Entretien et longévité : les faire durer

Les outils faits maison nécessitent moins d’entretien que les éponges du commerce, qui se transforment rapidement en pièges à bactéries. Lavez le vôtre tous les cinq à sept jours. Utilisez de l’eau chaude. Quarante à soixante degrés Celsius.

Évitez l’assouplissant. Il recouvre les fibres et tue l’absorption. Évitez les agents de blanchiment agressifs. Ils dégradent le tissu plus rapidement. Rincer à l’eau claire après chaque utilisation. Laissez-les sécher complètement. L’humidité engendre la moisissure.
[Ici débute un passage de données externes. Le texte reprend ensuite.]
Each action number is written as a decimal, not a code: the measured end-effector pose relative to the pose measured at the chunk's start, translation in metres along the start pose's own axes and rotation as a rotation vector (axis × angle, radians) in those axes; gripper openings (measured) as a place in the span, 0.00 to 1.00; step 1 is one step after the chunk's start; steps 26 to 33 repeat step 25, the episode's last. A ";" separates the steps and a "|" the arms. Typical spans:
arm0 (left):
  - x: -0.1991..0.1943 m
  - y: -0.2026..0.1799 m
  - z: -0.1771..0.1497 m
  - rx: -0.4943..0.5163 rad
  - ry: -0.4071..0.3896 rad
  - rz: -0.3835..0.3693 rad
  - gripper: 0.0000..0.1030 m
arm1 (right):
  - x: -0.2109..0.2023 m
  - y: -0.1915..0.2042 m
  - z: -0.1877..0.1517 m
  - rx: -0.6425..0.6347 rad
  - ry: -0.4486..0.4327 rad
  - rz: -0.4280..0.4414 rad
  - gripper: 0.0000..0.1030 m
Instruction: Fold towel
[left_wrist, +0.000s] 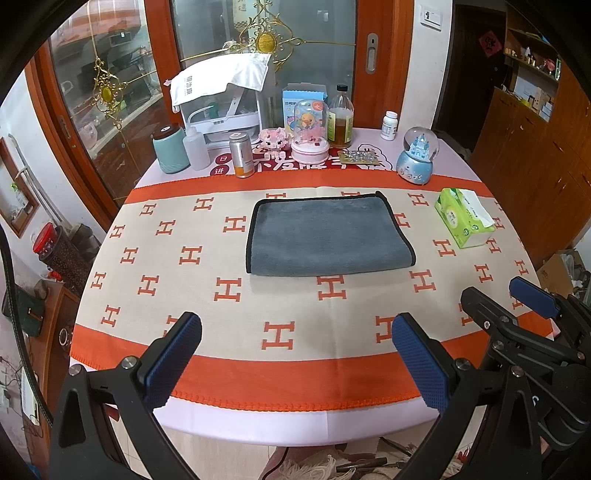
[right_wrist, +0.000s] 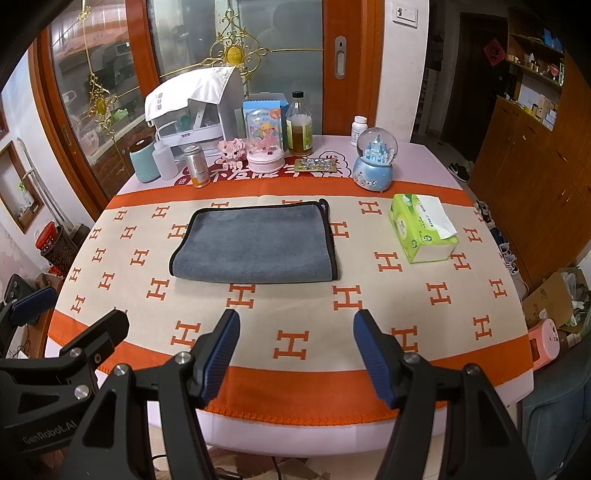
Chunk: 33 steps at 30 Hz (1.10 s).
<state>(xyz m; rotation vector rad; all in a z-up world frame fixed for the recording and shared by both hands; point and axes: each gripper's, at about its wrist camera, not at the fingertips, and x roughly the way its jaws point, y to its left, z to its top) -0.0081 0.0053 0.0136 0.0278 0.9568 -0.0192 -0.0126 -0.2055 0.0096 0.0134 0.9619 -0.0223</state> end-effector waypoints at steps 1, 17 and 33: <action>0.000 0.001 0.000 0.000 -0.001 0.000 0.99 | 0.000 0.000 0.000 0.000 0.000 -0.001 0.62; 0.000 0.006 0.001 -0.001 0.001 0.000 0.99 | 0.001 0.000 0.000 0.000 0.000 0.000 0.62; 0.000 0.006 0.001 0.000 0.000 0.001 0.99 | 0.001 0.001 0.000 0.000 0.000 -0.001 0.62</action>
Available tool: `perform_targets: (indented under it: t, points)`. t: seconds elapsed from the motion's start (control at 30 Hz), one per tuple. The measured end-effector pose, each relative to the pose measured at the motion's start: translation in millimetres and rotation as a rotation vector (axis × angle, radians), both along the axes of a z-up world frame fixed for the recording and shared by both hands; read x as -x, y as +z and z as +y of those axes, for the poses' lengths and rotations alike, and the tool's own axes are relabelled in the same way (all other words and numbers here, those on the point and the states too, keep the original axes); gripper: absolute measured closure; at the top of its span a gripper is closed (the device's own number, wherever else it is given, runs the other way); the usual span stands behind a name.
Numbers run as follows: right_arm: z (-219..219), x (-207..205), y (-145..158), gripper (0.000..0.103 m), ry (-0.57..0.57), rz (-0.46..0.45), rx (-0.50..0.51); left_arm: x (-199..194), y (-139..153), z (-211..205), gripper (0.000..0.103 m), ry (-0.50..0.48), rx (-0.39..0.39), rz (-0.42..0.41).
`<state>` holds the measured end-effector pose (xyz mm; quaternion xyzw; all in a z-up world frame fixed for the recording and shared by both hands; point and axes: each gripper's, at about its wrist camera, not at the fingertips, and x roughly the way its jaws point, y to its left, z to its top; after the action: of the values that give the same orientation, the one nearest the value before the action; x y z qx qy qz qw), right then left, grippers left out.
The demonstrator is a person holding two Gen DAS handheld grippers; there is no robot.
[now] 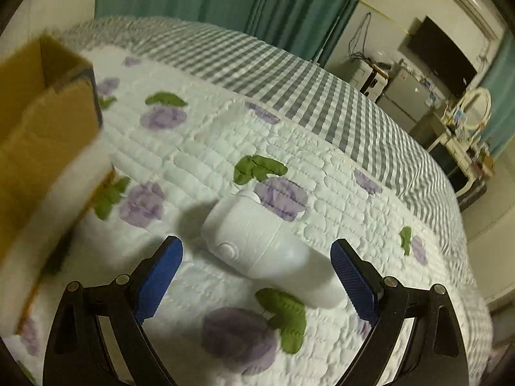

S’ils commencent à sentir mauvais, trempez-les dans de l’eau tiède avec du vinaigre blanc. Cela tue les odeurs. Il désinfecte. Rangez-les de manière à permettre la circulation de l’air. Pendez-les. Ne les jetez pas dans un tiroir humide.

Lorsqu’ils s’usent, ne les jetez pas. Coupez le tawashi en tampons plus petits pour nettoyer les fenêtres. Déchiquetez le coton pour l’épousseter. Si le matériau est du coton ou du lin naturel, compostez-le. Des mélanges synthétiques ? Trouvez un bac de recyclage.

Il ne s’agit pas seulement d’économiser de l’argent. Il s’agit de contrôle. Vous choisissez les matériaux. Vous décidez de la texture. Vous créez un outil qui correspond à votre gâchis spécifique. Le marathon du nettoyage hivernal est devenu plus facile. Et moins cher.